At the bottom the road does what such roads always do, which is go again up, this time the final climb to the pass at Kasuo. For a mile I climbed, slowly, out of the saddle, on a grade with only a few gradual turns until the road became so steep that the switchbacks began, and at the first switchback there was a sign with a number: Curve No. 1.
What would you think when you saw that? Well of course you would wonder, “How many more?” and I can tell you now without spoiling it because the chance you will ever ride this road is zero, the number of numbered switchbacks to the top is 38 … but that’s not really true because there are an equal number of turns that are simply not numbered.

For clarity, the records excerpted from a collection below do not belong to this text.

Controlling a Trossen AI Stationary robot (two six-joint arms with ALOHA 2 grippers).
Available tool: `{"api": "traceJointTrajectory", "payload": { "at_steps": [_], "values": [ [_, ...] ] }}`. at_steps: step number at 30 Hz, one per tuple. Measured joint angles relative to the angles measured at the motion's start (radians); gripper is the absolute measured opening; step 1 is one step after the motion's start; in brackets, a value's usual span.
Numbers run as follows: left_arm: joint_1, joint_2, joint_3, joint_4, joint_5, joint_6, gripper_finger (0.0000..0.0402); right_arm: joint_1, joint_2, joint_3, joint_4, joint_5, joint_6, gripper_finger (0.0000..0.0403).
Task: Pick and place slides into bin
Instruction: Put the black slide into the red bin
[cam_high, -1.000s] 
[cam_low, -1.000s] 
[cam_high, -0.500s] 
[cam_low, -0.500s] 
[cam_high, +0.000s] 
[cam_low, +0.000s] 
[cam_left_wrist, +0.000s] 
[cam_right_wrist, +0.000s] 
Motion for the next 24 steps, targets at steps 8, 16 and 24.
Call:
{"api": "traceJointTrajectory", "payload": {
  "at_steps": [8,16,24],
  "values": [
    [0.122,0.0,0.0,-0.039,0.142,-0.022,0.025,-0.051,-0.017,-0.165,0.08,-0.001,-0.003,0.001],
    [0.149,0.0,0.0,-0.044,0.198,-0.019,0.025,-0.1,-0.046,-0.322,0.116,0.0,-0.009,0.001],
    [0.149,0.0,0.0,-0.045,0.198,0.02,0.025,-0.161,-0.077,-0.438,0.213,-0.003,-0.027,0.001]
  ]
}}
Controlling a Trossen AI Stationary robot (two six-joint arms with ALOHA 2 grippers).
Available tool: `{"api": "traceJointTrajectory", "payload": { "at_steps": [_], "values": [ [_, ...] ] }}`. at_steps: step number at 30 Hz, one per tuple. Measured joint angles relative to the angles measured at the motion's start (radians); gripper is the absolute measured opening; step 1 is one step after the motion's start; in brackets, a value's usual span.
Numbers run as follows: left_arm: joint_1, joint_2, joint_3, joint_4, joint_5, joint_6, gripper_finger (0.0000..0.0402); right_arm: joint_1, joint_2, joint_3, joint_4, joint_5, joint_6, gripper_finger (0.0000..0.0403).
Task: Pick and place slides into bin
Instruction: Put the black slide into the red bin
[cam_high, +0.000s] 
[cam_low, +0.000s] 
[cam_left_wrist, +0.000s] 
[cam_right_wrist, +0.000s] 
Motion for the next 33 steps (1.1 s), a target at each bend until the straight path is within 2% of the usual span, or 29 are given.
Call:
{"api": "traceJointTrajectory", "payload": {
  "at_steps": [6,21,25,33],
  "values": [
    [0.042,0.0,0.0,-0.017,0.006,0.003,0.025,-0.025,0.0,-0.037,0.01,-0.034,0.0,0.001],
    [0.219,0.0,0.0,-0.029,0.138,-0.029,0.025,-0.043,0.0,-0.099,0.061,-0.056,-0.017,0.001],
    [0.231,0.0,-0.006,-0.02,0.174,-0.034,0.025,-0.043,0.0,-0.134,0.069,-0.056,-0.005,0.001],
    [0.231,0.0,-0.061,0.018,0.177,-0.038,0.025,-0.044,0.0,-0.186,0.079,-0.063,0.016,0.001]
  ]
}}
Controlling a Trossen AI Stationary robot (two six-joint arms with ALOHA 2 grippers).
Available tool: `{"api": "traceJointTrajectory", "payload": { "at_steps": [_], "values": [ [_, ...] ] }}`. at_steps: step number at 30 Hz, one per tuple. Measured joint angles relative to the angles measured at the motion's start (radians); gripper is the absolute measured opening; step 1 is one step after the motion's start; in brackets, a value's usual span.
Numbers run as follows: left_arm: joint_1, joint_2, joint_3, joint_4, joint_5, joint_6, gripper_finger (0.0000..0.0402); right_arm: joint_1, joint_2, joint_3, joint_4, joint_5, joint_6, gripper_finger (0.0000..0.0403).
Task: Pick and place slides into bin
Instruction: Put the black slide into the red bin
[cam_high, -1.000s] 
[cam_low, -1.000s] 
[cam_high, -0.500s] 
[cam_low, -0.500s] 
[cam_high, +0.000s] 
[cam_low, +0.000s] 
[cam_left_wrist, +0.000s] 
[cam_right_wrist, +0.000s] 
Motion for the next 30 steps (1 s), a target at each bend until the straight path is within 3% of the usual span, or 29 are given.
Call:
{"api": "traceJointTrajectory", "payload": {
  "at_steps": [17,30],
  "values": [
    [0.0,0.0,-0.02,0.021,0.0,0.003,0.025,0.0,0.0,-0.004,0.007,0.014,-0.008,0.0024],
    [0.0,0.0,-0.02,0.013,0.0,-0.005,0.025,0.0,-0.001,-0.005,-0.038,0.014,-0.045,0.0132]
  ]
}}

These numbers reminded me of the lettered curves up the fabled Irohazaka climb, which pales in comparison to this monster. At the top the only thing that awaited was silence; this high up it was dead winter with the door ajar just so to let in the rays and tendrils of spring, here a chickadee calling, there a woodpecker hammering on the early feast. In addition to winter and exhaustion, the queen descent awaited, as poor a road with as treacherous a surface as you could wish on your poor 25mm tires, pot holes, stones, gravel, sand, speckling, off-camber switchbacks, collapsed guardrails, and another 30 hairpins to the bottom for ten very long kilometers.
What should I more say than that the road spread out at the bottom into another untrafficked, perfectly paved highway with a howling tailwind and a gradual 10-km climb to the tunnel that dropped you down into Nikko? The day was mostly spent, my legs were wholly shot, and the final 45 km though downhill came with a stiff, in-your-face headwind. From start to finish it took 8.5 hours, including well over an hour at the noodle shop and at the convenience store before the tunnel.
In those hours I relived the things I have lived before, memories soldered to new experiences which, at day’s end, had become memories themselves, memories to be written down here and shortly thereafter, except in fragments, to be forgotten, forever.